On June 3, 2008, defendants were elected as members of the Committee from various districts within Alameda County. On July 8, 2008, the "official canvass" for the election was completed by the Alameda County Board of Supervisors, and defendants were declared elected to office as members of the Committee. Plaintiff was a qualified elector of Alameda County and chairman of the Committee when the election occurred, although he did not reside and vote in any of the assembly districts from which defendants were elected.
On July 25, 2008, plaintiff filed a statement of election contest (the statement) in which he claimed that respondents were "not eligible to seek and hold membership" in the Committee under section 8001, subdivision (a). Plaintiff also asserted that the Registrar of Voters of Alameda County erroneously declared defendants elected to the Committee despite their lack of eligibility to "hold membership" and lack of compliance with the eligibility requirements of section 8001, subdivisions (a) and (b). He requested a finding that defendants were "erroneously elected," and an order setting aside their election as members of the Committee.
Defendants filed answers in which they generally denied the allegations of the statement and asserted defenses or objections, one of which is that the action "is untimely" due to the failure of plaintiff to file the statement within the five-day time limit specified in section 16421 to contest a primary election. They requested dismissal of the action.
A hearing on the election contest was held on November 12, 2008, at which the trial court considered the declarations and other documentary evidence presented by the parties. The court found that the election of June 3, 2008, which resulted in the declaration of defendants as elected members of the Committee, was a primary rather than general election. As a result, plaintiff was bound by the five-day time limit to file the primary election contest (§ 16421), not the 30-day time limit that governs general elections (§ 16401). Therefore, plaintiff's action was dismissed as "untimely" filed. This appeal followed.

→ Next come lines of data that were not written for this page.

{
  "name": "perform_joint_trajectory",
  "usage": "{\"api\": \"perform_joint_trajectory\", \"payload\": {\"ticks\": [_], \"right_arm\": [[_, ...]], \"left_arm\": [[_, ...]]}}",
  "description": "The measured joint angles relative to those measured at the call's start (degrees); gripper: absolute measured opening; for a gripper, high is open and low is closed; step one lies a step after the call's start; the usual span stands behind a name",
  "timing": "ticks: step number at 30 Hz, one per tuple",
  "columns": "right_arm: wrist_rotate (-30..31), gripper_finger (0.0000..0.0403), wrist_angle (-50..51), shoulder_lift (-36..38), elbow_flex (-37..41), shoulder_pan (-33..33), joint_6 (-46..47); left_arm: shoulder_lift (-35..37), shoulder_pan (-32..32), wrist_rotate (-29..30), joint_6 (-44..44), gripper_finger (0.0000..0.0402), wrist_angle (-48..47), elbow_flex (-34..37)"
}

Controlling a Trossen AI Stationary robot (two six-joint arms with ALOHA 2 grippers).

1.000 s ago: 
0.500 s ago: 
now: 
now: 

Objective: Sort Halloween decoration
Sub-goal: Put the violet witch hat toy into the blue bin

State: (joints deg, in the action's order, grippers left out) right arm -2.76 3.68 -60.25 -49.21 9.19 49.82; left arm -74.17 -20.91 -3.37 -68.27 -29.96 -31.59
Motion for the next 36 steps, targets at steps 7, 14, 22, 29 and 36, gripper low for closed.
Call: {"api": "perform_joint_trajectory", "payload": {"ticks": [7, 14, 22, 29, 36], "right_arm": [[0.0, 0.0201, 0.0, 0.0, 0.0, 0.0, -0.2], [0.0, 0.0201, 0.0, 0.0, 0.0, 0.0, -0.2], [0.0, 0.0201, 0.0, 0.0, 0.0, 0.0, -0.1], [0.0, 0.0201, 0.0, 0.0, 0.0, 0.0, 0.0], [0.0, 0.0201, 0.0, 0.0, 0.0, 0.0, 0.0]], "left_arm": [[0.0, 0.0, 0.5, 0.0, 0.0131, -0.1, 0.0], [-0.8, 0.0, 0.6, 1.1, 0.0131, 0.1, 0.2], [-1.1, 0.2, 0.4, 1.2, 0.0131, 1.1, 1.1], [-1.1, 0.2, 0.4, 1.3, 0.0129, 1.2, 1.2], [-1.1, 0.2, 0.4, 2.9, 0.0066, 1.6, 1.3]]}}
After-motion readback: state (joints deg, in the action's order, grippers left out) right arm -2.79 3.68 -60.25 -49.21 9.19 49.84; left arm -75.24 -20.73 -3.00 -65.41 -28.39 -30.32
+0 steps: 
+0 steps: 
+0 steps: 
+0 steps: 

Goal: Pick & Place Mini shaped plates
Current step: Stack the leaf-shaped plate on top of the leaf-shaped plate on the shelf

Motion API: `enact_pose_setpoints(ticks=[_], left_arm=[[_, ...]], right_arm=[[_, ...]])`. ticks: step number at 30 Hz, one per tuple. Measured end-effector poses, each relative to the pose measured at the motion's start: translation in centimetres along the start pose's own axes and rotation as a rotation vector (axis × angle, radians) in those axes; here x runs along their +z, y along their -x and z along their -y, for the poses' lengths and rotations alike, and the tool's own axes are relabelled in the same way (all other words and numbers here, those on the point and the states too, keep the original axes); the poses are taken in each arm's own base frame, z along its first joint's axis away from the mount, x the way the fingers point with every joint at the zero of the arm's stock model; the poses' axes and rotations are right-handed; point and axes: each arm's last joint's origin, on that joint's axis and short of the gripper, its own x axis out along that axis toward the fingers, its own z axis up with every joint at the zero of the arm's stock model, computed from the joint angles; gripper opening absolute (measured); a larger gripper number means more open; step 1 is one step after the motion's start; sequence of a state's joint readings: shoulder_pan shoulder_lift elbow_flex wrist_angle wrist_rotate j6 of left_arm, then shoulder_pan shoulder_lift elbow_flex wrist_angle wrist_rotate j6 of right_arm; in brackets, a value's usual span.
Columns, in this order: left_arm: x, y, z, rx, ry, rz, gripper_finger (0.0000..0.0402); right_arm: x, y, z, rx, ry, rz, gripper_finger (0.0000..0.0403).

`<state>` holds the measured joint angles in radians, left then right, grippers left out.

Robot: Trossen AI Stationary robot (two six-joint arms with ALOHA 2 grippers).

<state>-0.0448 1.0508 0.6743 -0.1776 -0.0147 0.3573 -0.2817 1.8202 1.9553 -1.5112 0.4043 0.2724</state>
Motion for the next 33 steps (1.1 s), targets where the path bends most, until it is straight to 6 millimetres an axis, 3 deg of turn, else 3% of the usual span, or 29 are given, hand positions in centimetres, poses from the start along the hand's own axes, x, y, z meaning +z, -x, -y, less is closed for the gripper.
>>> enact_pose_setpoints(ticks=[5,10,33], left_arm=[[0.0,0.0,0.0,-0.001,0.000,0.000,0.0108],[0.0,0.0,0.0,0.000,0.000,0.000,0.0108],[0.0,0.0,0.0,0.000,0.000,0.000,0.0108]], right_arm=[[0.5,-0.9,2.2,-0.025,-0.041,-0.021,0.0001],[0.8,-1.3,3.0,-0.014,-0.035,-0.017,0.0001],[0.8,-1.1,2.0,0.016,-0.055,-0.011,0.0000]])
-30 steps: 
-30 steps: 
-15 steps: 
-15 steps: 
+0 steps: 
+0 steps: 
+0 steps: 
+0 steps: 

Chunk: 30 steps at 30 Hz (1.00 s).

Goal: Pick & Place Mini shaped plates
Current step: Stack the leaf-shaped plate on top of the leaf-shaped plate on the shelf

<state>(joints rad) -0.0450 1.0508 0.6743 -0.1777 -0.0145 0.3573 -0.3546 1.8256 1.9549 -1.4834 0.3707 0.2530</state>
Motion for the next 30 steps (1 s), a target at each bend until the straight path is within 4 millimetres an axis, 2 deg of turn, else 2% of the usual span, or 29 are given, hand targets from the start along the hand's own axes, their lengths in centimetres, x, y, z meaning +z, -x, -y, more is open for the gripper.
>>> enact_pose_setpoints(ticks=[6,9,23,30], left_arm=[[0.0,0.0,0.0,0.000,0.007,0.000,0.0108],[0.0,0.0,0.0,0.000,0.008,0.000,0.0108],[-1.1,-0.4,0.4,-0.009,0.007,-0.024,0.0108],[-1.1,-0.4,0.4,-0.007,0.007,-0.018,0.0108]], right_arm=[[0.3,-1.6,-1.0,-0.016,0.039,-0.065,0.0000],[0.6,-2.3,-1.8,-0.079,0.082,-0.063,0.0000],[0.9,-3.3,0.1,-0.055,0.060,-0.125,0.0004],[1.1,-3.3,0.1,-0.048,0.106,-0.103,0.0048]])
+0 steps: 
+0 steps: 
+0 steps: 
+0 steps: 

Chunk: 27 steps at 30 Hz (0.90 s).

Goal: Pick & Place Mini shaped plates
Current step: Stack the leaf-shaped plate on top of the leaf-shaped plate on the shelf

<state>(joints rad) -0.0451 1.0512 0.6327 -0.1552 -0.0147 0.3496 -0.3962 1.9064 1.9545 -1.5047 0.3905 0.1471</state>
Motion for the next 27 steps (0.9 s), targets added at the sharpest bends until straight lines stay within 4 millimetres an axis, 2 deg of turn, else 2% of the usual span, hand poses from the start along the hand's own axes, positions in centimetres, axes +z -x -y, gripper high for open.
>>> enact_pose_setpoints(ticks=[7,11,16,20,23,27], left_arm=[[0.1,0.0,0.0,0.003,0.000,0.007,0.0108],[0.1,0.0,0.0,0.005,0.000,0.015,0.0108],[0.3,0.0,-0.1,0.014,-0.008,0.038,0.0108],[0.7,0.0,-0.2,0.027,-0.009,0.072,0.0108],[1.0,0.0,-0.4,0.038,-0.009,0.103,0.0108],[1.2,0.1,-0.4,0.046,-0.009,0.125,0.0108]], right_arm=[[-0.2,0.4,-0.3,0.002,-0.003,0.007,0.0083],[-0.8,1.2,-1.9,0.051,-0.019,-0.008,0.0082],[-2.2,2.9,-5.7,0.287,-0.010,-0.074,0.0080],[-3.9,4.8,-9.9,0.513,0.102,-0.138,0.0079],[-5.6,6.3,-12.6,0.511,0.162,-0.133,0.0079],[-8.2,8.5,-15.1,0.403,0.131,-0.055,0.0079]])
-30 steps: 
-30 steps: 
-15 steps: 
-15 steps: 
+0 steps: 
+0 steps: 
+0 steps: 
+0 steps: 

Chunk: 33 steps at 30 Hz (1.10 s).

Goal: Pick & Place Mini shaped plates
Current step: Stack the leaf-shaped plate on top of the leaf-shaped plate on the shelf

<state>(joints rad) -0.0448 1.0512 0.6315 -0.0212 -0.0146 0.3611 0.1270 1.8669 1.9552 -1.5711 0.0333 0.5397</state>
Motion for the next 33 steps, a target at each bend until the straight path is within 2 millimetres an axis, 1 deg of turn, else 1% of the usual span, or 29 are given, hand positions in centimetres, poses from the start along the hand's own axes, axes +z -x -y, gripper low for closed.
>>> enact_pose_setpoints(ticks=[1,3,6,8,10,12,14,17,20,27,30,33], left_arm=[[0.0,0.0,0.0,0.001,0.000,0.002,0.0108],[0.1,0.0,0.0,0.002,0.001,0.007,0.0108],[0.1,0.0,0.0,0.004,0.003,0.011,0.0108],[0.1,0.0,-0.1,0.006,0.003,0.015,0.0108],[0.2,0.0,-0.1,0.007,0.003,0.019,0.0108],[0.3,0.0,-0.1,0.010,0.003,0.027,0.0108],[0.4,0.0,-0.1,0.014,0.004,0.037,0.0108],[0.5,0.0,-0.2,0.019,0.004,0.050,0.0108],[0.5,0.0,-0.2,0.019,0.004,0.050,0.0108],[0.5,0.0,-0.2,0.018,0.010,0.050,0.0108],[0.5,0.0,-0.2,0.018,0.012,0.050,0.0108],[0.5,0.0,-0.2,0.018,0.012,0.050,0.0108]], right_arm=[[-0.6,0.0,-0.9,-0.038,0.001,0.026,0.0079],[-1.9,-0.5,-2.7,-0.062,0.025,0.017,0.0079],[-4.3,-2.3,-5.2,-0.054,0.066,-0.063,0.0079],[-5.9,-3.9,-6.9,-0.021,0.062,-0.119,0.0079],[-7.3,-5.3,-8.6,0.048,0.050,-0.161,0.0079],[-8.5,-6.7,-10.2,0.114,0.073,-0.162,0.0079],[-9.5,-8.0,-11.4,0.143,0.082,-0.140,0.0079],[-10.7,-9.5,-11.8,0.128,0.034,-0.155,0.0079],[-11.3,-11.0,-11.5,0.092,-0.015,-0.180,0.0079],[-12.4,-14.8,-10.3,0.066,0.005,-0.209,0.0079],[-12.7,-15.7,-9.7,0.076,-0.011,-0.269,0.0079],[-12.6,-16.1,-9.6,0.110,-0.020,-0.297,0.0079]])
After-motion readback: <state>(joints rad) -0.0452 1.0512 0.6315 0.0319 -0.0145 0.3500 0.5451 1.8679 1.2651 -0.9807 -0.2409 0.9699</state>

Certain facts in the present appeal are undisputed: the election of defendants occurred on June 3, 2008; the result of the election was officially certified by the Alameda County Board of Supervisors on July 8, 2008; plaintiff filed the election contest on July 25, 2008, more than five days but less than 30 days after the official canvass was completed. The parties agree that if plaintiff has contested a "primary election" his contest is untimely and cannot proceed, but if he has contested a "general election" result his action is timely.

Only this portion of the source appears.